Along with e-mail and Web access, WorldGate offers a feature called hyperlinking, which allows subscribers to click from a TV show or commercial directly to special Web pages with related information.
A cable TV system run by Charter Communications (http://www.chartercom.com) in St. Louis was the first to offer WorldGate's service. Since sign ups began in June, Charter has collected about 1,000 subscribers, or 6 percent of its customers in the area, according to E.J. Glaser, a Charter regional vice president.
''People love it,'' Glaser said. ''Some people had never used the Internet before and they were hooked.''
As Charter considers rolling out the service in other cities, WorldGate is signing up new partners, including cable operators in Georgia, Ohio, Washington, the Bahamas and Ecuador.
For its part, WebTV has introduced a number of upgrades this year. In November, the service launched a holiday shopping guide, and subscribers who use newer WebTV Plus equipment can now add photos and sound files to e-mail messages and send electronic greeting cards.
But services such as WebTV and WorldGate still have a ways to go. Neither supports Web sites that use the Java programming language, in vogue with a growing number of Web sites. What's more, WebTV doesn't support RealNetwork's popular streaming audio and video technologies.
Still, more TV-Internet options are coming. America Online (http://www.aol.com) is reportedly working on a WebTV-like device. According to news reports, the company is negotiating with consumer electronics manufacturers to make the devices and with telecommunications carriers to provide Internet access.
A new generation of semiconductors on the market now will make it easier than ever to use your TV to channel surf and surf the Web simultaneously.
Chips such as those recently introduced by Broadcom Corp. (http://www.broadcom.com), a semiconductor company in Irvine, Calif., could eliminate the need for special set-boxes by integrating Internet programming technology directly into TVs.
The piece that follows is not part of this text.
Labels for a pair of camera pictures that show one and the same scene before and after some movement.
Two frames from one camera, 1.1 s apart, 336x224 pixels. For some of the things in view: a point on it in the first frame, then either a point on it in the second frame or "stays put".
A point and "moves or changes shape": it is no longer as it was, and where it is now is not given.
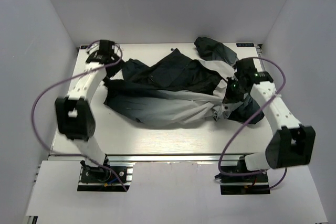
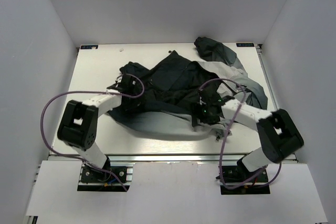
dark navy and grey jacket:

The chips also clean up Web graphics, improving text fonts and eliminating fuzzies to make them look better on TV screens, according to a Broadcom representative demonstrating a prototype Net-integrated TV set at a recent cable TV convention in Anaheim, Calif.
''Just as today there are cable-ready VCRs, these (chips) will be the same thing, a broadband conduit into the home,'' Broadcom President Henry Nicholas said in an interview at the convention.